Hunger stole upon me so slowly that at first I was not aware of what hunger really meant. Hunger had always been more or less at my elbow when I played, but now I began to wake up at night with hunger standing at my bedside, staring at me gauntly.


First he associates the hunger with the absence of his father, but it is more; it is the starvation of all that it means to be human, the deprivation of the things which sustain life and thought. He survives meagerly, snatching at scraps of knowledge as he does scraps at food.

But I am not an outsider. I am not so progressive to admit that, in the great scheme of things, I am a have and not a have-not. Though I thought this, I rejected it: I had forgotten that relatability is one of the great smokescreens of reading. (As if we should never stoop to understand what we do not recognize as like ourselves.)

Instead, I think that Black Boy failed to resonate with me because I suspect there is some measure of airbrushing in Wright's accounts of himself. It isn't a self-hagiography; he hardly paints himself as a saint, but his sins are sins of youthful ignorance. For example, he takes a job delivering a newspaper because he likes the serials printed on the back, but fails to notice that the paper itself is militantly pro-Jim Crow. Contrast the scene in which Richard, desperate to please his grandmother, tells her that he would believe if he saw an angel--which she mishears as fact and tells the church that her grandson has had a vision. These misunderstandings lead to Richard being beaten, but always through the intolerance and narrow-mindedness of his family; he admits to no malice or ill intention. This pattern continues into the book's restored second half, which traces Wright's dalliances with the Chicago Communist community, which finds his free-thinking suspicious and seeks to eradicate it as his family did.

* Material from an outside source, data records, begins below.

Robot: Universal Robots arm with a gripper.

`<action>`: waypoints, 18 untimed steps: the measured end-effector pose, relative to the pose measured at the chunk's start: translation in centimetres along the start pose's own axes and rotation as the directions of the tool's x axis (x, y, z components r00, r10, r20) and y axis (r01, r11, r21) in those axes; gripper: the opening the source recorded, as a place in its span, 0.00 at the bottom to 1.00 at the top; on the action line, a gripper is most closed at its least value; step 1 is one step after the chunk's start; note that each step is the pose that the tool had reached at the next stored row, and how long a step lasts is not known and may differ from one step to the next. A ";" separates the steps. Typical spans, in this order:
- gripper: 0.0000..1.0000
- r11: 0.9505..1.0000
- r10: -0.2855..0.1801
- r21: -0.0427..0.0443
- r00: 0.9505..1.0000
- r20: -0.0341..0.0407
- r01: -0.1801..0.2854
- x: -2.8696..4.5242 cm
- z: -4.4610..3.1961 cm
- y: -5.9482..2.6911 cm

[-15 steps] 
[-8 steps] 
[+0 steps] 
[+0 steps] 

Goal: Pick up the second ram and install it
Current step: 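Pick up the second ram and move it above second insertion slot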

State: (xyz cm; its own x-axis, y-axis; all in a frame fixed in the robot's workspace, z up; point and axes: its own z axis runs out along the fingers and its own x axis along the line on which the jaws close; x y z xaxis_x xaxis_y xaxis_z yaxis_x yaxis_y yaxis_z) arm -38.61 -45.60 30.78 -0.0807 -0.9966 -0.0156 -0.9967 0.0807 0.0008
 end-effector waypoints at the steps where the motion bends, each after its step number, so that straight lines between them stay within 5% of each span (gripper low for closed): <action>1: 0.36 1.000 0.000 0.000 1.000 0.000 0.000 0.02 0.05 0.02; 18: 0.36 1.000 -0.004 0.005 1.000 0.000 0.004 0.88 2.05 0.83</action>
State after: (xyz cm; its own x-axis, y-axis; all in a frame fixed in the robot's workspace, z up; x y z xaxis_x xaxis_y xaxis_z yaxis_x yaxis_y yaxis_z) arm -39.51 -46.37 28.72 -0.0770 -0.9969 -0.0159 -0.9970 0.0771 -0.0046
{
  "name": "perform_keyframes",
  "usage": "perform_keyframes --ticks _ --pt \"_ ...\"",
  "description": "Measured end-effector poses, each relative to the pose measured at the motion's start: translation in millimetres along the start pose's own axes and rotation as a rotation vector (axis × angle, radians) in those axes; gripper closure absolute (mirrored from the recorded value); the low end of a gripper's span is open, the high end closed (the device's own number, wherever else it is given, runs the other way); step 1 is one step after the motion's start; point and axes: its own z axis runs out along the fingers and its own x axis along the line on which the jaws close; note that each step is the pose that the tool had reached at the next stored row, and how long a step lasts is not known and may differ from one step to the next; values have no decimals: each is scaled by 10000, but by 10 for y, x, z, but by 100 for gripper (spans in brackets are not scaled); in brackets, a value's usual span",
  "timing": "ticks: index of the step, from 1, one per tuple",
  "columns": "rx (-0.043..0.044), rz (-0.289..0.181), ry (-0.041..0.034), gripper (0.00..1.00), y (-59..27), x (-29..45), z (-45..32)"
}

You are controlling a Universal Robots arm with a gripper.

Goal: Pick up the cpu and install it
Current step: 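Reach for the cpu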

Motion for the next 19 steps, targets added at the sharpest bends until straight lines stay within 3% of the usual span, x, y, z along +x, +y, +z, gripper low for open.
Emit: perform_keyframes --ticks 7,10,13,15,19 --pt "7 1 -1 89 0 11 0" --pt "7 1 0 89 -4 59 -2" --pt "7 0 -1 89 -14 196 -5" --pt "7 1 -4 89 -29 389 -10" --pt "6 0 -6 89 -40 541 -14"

Ultimately, I think we are meant to see Wright as a victim. Not a victim to be pitied, but to be championed because of his ultimate success, but a victim all the same. I think this is the source of ambivalence for this book--yet it makes me want to read Native Son, whose protagonist seems more conflicted. That's the kind I like.

2 comments:

Amanda said...

I read Native Son a couple months back and it was a very uncomfortable experience. I'm still thinking about it months later.

Christopher said...

I like books to be uncomfortable experiences, from time to time.